RE: detailed comments on the use case and reqs 1.0 draft


Of cause not. 

Thank you so much.




From: [] On Behalf Of Felix Sasaki
Sent: Friday, April 17, 2009 10:34 PM
To: David Singer
Subject: Re: detailed comments on the use case and reqs 1.0 draft


Hello Dave, all,

would somebody object if I try to integrate the (non structural) comments? That seems to be pretty straightforward.


2009/4/16 David Singer <>

Hi, after a read-through of <> I have some detailed comments...

1:  change 'needs' to 'need'..."In addition, video services on the web...need..."

3:  below the diagram, change 'both' to 'either' (unless somehow the media resource is annotated in both formats at once):  "that will return values from either the XMP or IPTC metadata"

3:  The last paragraph, the words "applications, like:" and what follows would be better phrased as "applications.  For example:" and then follow with an HTML list (bulleted, probably).

Requirement r4, I would change "custom" to "user-defined" or "non-standard", I think.

5.2: towards the end, "etc." is missing its "."

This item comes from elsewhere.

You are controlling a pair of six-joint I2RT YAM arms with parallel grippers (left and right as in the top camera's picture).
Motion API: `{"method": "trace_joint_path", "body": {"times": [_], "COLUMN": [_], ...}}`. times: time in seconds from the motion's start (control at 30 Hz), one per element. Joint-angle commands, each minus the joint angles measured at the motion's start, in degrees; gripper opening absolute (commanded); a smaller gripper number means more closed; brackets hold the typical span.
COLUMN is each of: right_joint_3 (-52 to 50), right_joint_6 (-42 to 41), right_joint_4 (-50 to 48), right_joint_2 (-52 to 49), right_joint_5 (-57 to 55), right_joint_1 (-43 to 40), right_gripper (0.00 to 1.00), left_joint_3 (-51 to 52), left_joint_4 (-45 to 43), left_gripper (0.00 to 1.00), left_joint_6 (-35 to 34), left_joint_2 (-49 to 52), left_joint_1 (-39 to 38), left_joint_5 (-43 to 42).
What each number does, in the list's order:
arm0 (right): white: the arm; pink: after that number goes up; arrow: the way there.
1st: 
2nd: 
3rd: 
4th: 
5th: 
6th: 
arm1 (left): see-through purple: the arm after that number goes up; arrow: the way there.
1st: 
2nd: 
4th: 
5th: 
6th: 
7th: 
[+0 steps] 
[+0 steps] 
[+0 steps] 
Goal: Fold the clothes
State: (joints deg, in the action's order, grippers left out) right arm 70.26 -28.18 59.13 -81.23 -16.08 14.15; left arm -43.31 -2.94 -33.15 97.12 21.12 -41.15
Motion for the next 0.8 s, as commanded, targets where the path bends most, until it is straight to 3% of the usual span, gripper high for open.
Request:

5.3:  this has the feel of having been edited a few times and the language is now a bit odd.  Can I suggest:

People nowadays are able to enjoy large number of programs from different content providers (broadcasting companies, Internet video website, etc.). To achieve better user experience, reduce the user's experience of being overloaded, and hence retain users, some systems provide recommendations based on the user's history, ratings, or stated preferences. However, different content providers usually have their specific or proprietary metadata models, which is one of the key problems faced by recommendation service providers. A common ontology spanning different metadata sets can allow recommendation systems to return a better, larger, and more relevant selection than when the metadata systems are unrelated.

Company A is an IPTV add-value service provider. One of their services is to recommend programs that users might like, based on their watching history or explicit rating of programs. In this system, users are able to watch regular TV programs with electronic program guide (EPG) format metadata, videos such as from YouTube, with website-specific metadata, etc. In order to perform uniform and effective recommendation in the absence of a common set of vocabularies, they would need to design own integrated media annotation model.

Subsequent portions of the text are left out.